In Germantown, WI, you drive in your comfortable car on roads with no traffic to a huge store with no lines and everything you could possibly want to eat. After you buy your food, somebody puts in bags for you, and depending on how much you have you bring it all out in the cart and put it directly in your car to drive home.

It wasn't exactly the same in Israel.

Instead, I would walk up all the stairs in the dorms to the bus stop and wait for the bus. Usually it wasn't a long wait leaving from the university. The bus ride was about 15 minutes. I still remember most of the stops (Shvedya, Beit Biram, Giv'at Downs, Janusz Korczak). Then I'd get off the bus and walk into Mercaz Horev, my typical grocery store. 
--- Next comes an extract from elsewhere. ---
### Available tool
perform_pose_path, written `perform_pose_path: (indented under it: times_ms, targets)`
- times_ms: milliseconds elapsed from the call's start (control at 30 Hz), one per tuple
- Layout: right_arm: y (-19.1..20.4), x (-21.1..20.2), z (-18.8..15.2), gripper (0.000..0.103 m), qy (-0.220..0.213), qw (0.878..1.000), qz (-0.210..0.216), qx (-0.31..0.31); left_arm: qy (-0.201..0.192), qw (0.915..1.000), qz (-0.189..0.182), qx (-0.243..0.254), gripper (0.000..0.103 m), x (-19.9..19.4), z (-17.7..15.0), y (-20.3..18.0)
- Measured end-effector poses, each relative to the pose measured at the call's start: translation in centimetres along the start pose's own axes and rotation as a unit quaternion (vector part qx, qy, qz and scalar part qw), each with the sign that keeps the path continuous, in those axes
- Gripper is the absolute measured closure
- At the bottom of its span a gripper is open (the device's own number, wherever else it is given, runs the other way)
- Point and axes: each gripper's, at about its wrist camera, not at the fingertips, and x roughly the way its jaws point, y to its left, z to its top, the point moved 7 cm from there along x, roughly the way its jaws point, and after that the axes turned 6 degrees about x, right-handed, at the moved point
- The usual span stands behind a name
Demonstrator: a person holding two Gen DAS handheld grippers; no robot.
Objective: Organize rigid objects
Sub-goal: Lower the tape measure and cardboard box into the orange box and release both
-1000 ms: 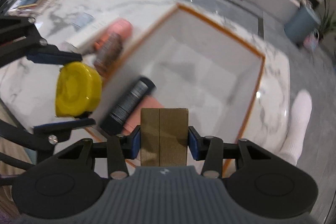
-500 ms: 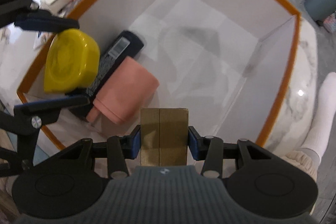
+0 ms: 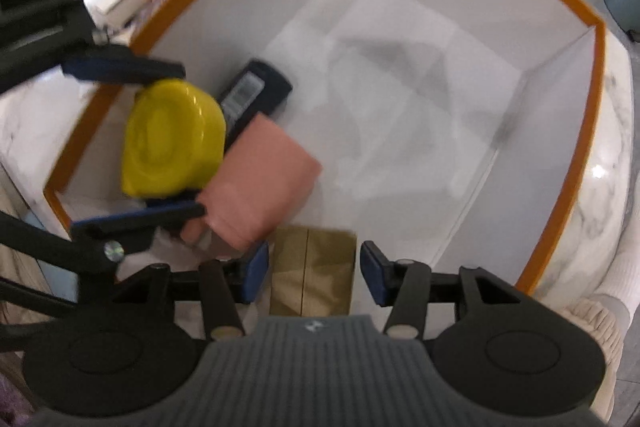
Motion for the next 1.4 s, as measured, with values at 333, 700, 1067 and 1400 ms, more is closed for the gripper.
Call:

Of course, before you walk in they search your bags because it's Israel :)

I've never seen an "American-sized" grocery store in Europe or Israel. Building a store with aisles big enough for both a person and a cart to pass by each other hasn't crossed their minds. It was always crowded, and bizarrely, I always seemed to go shopping at senior citizen hour when everyone was taking leisurely strolls through the tiny aisles and stopping to greet and have in-depth conversations with everyone they came across.

It was also usually touch and go whether or not they would have the things in stock I wanted. They always had the basics (delicious bread, falafel, and hummus), but they didn't always have the less-Israeli items I wanted. 

Sampling of the bread I'd usually buy

Israel is great at a lot of things but cheese is not one of them, so it always made my day when they occasionally had imported French cheese in stock.

Even more exciting was when they had these beautiful pretzels, which was the perfect snack to munch on in between learning about the Holocaust. (that was a joke, sort of)

But seriously, these are an explosion of deliciousness in your mouth, especially when you're living in an essentially cheese-less country and you are from freaking Wisconsin.

The worst part of grocery shopping in Israel was waiting in line. I started a habit of timing how long it took. A lot of times it was around 20 minutes. Not because there were a lot of people in line, but because the cashiers wanted to know about everything that was going on in the life of every customer. They also discussed every item before they scanned it. "Oh, that's a good price. Oh, this is overpriced. What a shame. Oh, my nephew loves these. What a nice color. I should buy some. Are you sure you want these? You can find better." And so on.

And then there's Marissa waiting there sandwiched between 2 Jewish grandmas scolding her for not dressing warmly enough for the frigid 60 degree weather (that happened a lot).

When I was finally able to check out, it was time to throw everything into my huge Ikea bags and haul them down the street to the bus stop. Despite living in Haifa for a year I never came close to mastering the bus schedule. Sometimes it would work out and I could hop on a bus right away to get back to campus, but usually there was a wait. Sometimes buses on the schedule just wouldn't come and I'd wait for 40 minutes before stuffing myself and my food onto a bus that was so full that I didn't need to hold onto anything because all of the bodies around me would hold me up. Sometimes I'd give up and haul everything back down the street to Mercaz Horev where I could catch a taxi (for around 60 shekels instead of 6 for the bus).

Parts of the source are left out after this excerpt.